3) Investors buy shares of Berkshire Hathaway for one reason and one reason only, Warren Buffett.

Everyone wants to own what Buffett owns. The disclosure of his holdings each quarter drives fund managers and investors alike to acquire shares of Buffett’s newest acquisitions. I am convinced that investors trying to mimic the moves of Buffett plays some small part in the rising prices of Buffett’s investments. When Buffett is no longer at the helm, will investors pay up for shares of Berkshire and scramble to acquire the newest Berkshire acquisition?


  1. On a side note, the worst part for the successor is that he will always be compared to Buffet!

    I wouldn’t want to be in his shoes…

  2. I agree with you, especially on point 1… the 90’s charts are terrific! Lots of movement and opportunities to buy and hold. I don’t think we’ll see that again in our lifetime…

  3. regarding buffett, here’s a nifty resource that shows dynamic updates to his Berkshire Hathaway portfolio:


  4. Nope, never another Buffet. Where he was born, how he was raised and the times he lived in can’t be duplicated. He was old school. He invests old school. Anyone today is coming up in a modern world. Different styles, different thoughts. I don’t agree people buy Berkshire for Buffet. Somewhat though, but mainly for performance. If you make money they will come. But no more Buffets anymore.

  5. I agree, nobody will be able to replicate Warren Buffett’s path to success!

    I don’t know if who ever replaces Warren will be able to do it cold turkey… I think a long transfer of position would be necessary, just to build confidence in the new guy…

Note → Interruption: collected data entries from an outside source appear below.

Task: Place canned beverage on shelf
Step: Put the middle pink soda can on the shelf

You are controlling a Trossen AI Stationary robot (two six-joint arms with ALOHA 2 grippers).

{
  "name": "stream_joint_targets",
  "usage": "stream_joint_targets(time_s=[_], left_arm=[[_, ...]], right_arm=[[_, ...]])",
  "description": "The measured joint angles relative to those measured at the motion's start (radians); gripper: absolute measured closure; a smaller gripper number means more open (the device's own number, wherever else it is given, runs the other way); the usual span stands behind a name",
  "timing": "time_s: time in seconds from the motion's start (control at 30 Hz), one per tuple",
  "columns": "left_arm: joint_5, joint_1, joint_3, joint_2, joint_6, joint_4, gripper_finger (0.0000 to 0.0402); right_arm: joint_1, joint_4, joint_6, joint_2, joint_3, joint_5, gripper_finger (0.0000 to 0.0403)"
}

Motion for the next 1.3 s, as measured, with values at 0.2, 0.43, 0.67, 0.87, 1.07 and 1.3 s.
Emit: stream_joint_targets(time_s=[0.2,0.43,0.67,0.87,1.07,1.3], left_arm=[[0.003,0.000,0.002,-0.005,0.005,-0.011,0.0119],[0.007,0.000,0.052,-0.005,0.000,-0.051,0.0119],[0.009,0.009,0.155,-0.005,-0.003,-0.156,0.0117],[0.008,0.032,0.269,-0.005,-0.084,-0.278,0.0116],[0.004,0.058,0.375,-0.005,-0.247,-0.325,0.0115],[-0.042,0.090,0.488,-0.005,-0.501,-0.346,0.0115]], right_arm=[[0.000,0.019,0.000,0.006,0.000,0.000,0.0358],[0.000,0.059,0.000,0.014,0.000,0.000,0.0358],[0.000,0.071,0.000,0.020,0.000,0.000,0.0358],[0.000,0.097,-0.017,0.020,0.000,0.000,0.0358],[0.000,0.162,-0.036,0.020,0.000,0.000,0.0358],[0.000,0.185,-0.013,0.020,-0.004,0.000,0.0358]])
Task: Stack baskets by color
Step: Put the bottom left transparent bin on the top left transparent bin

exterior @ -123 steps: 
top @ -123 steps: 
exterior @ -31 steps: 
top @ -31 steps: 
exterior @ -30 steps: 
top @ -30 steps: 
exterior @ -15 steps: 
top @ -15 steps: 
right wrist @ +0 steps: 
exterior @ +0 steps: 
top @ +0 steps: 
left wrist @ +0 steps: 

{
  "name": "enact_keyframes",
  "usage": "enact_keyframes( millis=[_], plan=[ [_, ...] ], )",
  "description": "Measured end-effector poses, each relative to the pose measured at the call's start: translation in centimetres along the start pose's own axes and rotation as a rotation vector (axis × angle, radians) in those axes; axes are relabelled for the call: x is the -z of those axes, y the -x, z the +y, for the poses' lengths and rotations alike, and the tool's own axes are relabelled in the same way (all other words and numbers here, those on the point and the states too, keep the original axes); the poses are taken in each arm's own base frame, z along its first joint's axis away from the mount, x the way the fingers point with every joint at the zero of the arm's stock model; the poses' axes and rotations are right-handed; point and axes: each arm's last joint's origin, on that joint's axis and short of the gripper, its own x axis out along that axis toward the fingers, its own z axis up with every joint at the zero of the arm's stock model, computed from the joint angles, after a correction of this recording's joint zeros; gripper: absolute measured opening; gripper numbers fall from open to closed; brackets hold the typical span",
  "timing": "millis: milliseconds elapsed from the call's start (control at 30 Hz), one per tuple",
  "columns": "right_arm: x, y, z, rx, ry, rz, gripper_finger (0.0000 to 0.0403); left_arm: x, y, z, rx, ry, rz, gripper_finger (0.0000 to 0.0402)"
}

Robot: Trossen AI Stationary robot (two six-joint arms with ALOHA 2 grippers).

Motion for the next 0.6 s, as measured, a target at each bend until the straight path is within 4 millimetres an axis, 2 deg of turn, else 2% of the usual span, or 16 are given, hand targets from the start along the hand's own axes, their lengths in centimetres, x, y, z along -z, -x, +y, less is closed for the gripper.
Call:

  6. Oh come on. First off, you’re wrong on two points. Buffett was neither the founder nor the creator of BRK. He forced Seabury Stanton out and continually pumped money into his failing textile business for decades. Warren himself regards his acquisition of Berkshire as a folly of ego.

    Second, while you’re right that American Express, Coca-Cola, Kraft, and P&G are not likely to make substantial double digit returns on equity alone, you’ve neglected the fact that all of these companies do post significant returns on equity whilst simultaneously returning ever-increasing and consistent dividends. Return on capital and return on equity are not the same thing and you’ve radically underestimated the returns to the shareholders, which in this case is Berkshire.

    Warren is fond of often saying that “trees don’t grow to the sky” and that investors should guard against unrealistic ongoing returns. However, as a very longtime Berkshire shareholder, I would continue to invest long after Warren has left. He’s done a remarkable job of installing exceptionally talented managers in his subsidiary companies and he’s given them unprecedented autonomy for decades. You’ll find that Warren may give the sign off, but he initiates very few of the domestic Berkshire investments these days.

    Speaking of which, Lu is certainly no slouch, but my money is on Ajit Jain who has been producing breathtaking returns since heading up General Re in 86.

  7. Saying it is impossible for someone to duplicate the results of Buffett is defenetly a strong inductive argument but it is certainly not sound, nothing is impossible.

    • Buffett had great investing wisdom and the perfect market. I don’t think the market will average double digit returns going forward.

  8. Buffet would find it hard to lose money now he has made such a name for himself, purely because of the mimics of his moves by other investors driving prices up instantly making him profit.